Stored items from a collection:
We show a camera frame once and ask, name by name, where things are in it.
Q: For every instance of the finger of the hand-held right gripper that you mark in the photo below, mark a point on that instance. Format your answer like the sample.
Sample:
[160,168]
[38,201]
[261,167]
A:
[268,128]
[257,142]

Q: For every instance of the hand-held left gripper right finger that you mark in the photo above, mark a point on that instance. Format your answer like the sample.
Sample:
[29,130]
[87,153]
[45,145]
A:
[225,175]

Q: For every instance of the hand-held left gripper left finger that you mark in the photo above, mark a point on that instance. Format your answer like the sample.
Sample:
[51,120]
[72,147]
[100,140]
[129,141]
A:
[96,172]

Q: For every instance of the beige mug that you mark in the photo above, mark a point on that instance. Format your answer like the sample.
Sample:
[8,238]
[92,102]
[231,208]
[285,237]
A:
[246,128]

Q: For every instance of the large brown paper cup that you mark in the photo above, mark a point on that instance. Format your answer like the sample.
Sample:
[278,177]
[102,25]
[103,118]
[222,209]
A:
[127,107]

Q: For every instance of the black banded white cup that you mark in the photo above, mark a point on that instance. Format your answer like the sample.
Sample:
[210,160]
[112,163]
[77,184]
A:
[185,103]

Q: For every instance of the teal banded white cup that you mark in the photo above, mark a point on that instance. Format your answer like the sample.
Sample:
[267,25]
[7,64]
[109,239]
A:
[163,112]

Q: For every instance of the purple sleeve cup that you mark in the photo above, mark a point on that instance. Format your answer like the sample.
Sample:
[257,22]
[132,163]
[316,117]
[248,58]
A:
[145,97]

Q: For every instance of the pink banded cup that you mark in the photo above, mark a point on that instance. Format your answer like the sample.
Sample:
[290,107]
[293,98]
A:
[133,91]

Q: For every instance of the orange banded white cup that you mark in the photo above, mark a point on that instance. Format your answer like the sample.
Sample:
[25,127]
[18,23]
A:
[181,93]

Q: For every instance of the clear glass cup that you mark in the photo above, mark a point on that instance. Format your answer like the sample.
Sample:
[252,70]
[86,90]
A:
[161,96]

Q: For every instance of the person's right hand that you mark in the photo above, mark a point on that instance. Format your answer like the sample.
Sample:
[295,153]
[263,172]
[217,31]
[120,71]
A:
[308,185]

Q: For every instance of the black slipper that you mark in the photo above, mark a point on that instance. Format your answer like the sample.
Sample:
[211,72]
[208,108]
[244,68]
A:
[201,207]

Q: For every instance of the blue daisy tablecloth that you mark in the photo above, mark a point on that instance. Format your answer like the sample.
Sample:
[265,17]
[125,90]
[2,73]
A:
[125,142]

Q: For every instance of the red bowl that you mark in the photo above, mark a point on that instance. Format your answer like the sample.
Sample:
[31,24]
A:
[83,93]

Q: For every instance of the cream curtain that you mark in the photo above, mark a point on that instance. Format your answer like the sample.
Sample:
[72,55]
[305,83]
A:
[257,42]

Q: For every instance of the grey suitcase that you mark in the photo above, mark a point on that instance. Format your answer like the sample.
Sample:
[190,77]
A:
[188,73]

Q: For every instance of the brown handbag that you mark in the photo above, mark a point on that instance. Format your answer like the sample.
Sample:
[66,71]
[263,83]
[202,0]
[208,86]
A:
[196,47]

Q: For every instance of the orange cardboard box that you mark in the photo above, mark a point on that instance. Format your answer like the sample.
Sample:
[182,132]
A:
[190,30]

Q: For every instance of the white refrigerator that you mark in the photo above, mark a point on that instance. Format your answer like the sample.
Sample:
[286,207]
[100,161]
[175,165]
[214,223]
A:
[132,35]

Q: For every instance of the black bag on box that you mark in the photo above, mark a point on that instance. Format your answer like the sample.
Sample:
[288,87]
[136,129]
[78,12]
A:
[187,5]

### What is being asked
Restate the entries above. Match them exactly.

### Reply
We show a camera frame once and ask, name by name, where things are in it.
Q: For every instance of the finger of the hand-held right gripper that you mark in the photo below, mark a point on that instance. Format your answer like the sample.
Sample:
[160,168]
[38,201]
[261,167]
A:
[268,128]
[257,142]

Q: For every instance of the hand-held left gripper right finger that you mark in the photo above, mark a point on that instance. Format your answer like the sample.
Sample:
[29,130]
[87,153]
[45,145]
A:
[225,175]

Q: For every instance of the hand-held left gripper left finger that you mark in the photo above, mark a point on that instance. Format your answer like the sample.
Sample:
[51,120]
[72,147]
[100,140]
[129,141]
A:
[96,172]

Q: For every instance of the beige mug that you mark in the photo above, mark a point on that instance. Format your answer like the sample.
Sample:
[8,238]
[92,102]
[231,208]
[285,237]
A:
[246,128]

Q: For every instance of the large brown paper cup that you mark in the photo above, mark a point on that instance. Format your answer like the sample.
Sample:
[278,177]
[102,25]
[103,118]
[222,209]
A:
[127,107]

Q: For every instance of the black banded white cup that you mark in the photo above, mark a point on that instance. Format your answer like the sample.
Sample:
[210,160]
[112,163]
[77,184]
A:
[185,103]

Q: For every instance of the teal banded white cup that you mark in the photo above, mark a point on that instance. Format your answer like the sample.
Sample:
[267,25]
[7,64]
[109,239]
A:
[163,112]

Q: For every instance of the purple sleeve cup that you mark in the photo above, mark a point on that instance. Format your answer like the sample.
Sample:
[257,22]
[132,163]
[316,117]
[248,58]
A:
[145,97]

Q: For every instance of the pink banded cup that you mark in the photo above, mark a point on that instance. Format your answer like the sample.
Sample:
[290,107]
[293,98]
A:
[133,91]

Q: For every instance of the orange banded white cup that you mark in the photo above, mark a point on that instance. Format your answer like the sample.
Sample:
[25,127]
[18,23]
A:
[181,93]

Q: For every instance of the clear glass cup that you mark in the photo above, mark a point on that instance. Format your answer like the sample.
Sample:
[252,70]
[86,90]
A:
[161,96]

Q: For every instance of the person's right hand that you mark in the photo above, mark a point on that instance. Format your answer like the sample.
Sample:
[295,153]
[263,172]
[217,31]
[120,71]
A:
[308,185]

Q: For every instance of the black slipper that you mark in the photo above, mark a point on that instance. Format your answer like the sample.
Sample:
[211,72]
[208,108]
[244,68]
A:
[201,207]

Q: For every instance of the blue daisy tablecloth that you mark in the photo above, mark a point on that instance. Format your answer like the sample.
Sample:
[265,17]
[125,90]
[2,73]
A:
[125,142]

Q: For every instance of the red bowl that you mark in the photo above, mark a point on that instance. Format your answer like the sample.
Sample:
[31,24]
A:
[83,93]

Q: For every instance of the cream curtain that you mark in the photo above, mark a point on that instance. Format your answer like the sample.
Sample:
[72,55]
[305,83]
A:
[257,42]

Q: For every instance of the grey suitcase that you mark in the photo above, mark a point on that instance. Format your answer like the sample.
Sample:
[190,77]
A:
[188,73]

Q: For every instance of the brown handbag that you mark in the photo above, mark a point on that instance. Format your answer like the sample.
Sample:
[66,71]
[263,83]
[202,0]
[208,86]
A:
[196,47]

Q: For every instance of the orange cardboard box that you mark in the photo above, mark a point on that instance. Format your answer like the sample.
Sample:
[182,132]
A:
[190,30]

Q: For every instance of the white refrigerator that you mark in the photo above, mark a point on that instance. Format your answer like the sample.
Sample:
[286,207]
[100,161]
[175,165]
[214,223]
A:
[132,35]

Q: For every instance of the black bag on box that you mark in the photo above, mark a point on that instance. Format your answer like the sample.
Sample:
[288,87]
[136,129]
[78,12]
A:
[187,5]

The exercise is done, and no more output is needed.